START Entries shown

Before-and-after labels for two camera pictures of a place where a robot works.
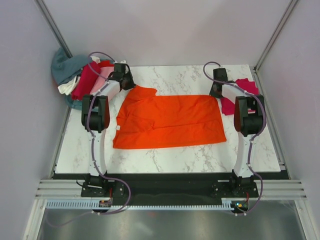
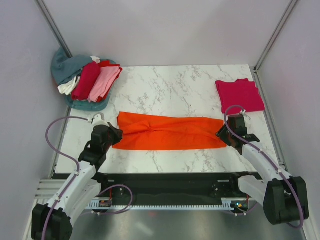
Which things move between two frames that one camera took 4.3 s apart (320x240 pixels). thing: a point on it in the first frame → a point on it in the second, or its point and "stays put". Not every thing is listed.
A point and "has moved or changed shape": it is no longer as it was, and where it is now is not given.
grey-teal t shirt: x=63 y=68 stays put
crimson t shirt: x=86 y=80 stays put
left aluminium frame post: x=53 y=27 stays put
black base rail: x=141 y=187 stays put
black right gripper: x=212 y=93 → x=221 y=133
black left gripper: x=132 y=85 → x=117 y=133
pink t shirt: x=104 y=74 stays put
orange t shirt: x=144 y=119 has moved or changed shape
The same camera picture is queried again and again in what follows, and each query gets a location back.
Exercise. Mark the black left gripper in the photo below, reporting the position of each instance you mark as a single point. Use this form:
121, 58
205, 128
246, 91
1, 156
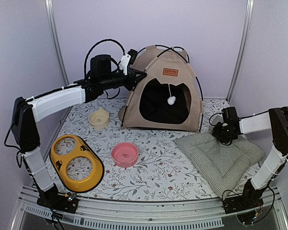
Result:
133, 79

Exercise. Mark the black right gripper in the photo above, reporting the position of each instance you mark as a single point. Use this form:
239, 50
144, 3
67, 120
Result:
215, 133

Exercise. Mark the green checkered pet cushion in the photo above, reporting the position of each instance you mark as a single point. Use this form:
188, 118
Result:
221, 165

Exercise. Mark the beige fabric pet tent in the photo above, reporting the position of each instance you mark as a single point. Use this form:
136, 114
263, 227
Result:
163, 95

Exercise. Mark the cream pet bowl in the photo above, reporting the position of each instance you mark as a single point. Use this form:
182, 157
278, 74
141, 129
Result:
99, 119

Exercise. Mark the pink pet bowl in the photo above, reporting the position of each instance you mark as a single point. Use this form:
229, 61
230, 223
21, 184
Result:
125, 154

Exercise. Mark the yellow double bowl holder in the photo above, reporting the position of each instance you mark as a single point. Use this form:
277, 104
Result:
77, 166

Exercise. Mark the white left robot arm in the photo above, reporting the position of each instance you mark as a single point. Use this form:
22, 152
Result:
30, 113

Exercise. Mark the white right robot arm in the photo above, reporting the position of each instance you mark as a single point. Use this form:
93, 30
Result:
274, 121

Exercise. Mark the round beige embroidered mat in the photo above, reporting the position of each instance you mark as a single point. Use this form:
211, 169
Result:
121, 113

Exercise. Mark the floral white table mat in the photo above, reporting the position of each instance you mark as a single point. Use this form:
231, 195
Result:
162, 172

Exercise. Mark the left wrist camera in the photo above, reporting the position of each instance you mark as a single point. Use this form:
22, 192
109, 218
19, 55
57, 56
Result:
126, 60

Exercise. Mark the white pompom toy on string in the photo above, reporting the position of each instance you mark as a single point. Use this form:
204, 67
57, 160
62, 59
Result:
171, 99

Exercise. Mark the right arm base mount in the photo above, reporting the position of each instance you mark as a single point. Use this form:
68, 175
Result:
250, 198

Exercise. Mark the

END Entries shown

Restate every record exactly, please; do not copy the pictures.

Before-and-after labels for two camera pictures of a place where a robot works.
Which things move between two frames that one camera took 4.3 s apart (320x240 pixels). thing: a point on it in the first frame → a point on it in the second, or its point and "stays put". Not every thing is listed.
A point and "has moved or changed shape": it is no longer as it was, and where it is now is not given.
grey-teal t shirt: x=63 y=68 stays put
crimson t shirt: x=86 y=80 stays put
left aluminium frame post: x=53 y=27 stays put
black base rail: x=141 y=187 stays put
black right gripper: x=212 y=93 → x=221 y=133
black left gripper: x=132 y=85 → x=117 y=133
pink t shirt: x=104 y=74 stays put
orange t shirt: x=144 y=119 has moved or changed shape
The same camera picture is queried again and again in what follows, and each query gets a location back.
Exercise. Mark the black left gripper in the photo below, reporting the position of each instance you mark as a single point. Use this form:
121, 58
205, 128
246, 91
1, 156
Result:
133, 79

Exercise. Mark the black right gripper in the photo above, reporting the position of each instance you mark as a single point. Use this form:
239, 50
144, 3
67, 120
Result:
215, 133

Exercise. Mark the green checkered pet cushion in the photo above, reporting the position of each instance you mark as a single point. Use this form:
188, 118
Result:
221, 165

Exercise. Mark the beige fabric pet tent in the photo above, reporting the position of each instance you mark as a single point. Use this form:
136, 114
263, 227
Result:
163, 95

Exercise. Mark the cream pet bowl in the photo above, reporting the position of each instance you mark as a single point. Use this form:
182, 157
278, 74
141, 129
Result:
99, 119

Exercise. Mark the pink pet bowl in the photo above, reporting the position of each instance you mark as a single point. Use this form:
229, 61
230, 223
21, 184
Result:
125, 154

Exercise. Mark the yellow double bowl holder in the photo above, reporting the position of each instance you mark as a single point. Use this form:
277, 104
Result:
77, 166

Exercise. Mark the white left robot arm in the photo above, reporting the position of each instance you mark as a single point. Use this form:
22, 152
Result:
30, 113

Exercise. Mark the white right robot arm in the photo above, reporting the position of each instance you mark as a single point. Use this form:
93, 30
Result:
274, 121

Exercise. Mark the round beige embroidered mat in the photo above, reporting the position of each instance you mark as a single point. Use this form:
211, 169
Result:
121, 113

Exercise. Mark the floral white table mat in the photo above, reporting the position of each instance you mark as a single point. Use this form:
231, 195
Result:
162, 172

Exercise. Mark the left wrist camera in the photo above, reporting the position of each instance you mark as a single point. Use this form:
22, 192
109, 218
19, 55
57, 56
Result:
126, 60

Exercise. Mark the white pompom toy on string in the photo above, reporting the position of each instance you mark as a single point. Use this form:
204, 67
57, 160
62, 59
Result:
171, 99

Exercise. Mark the right arm base mount in the photo above, reporting the position of each instance you mark as a single point. Use this form:
68, 175
Result:
250, 198

Exercise. Mark the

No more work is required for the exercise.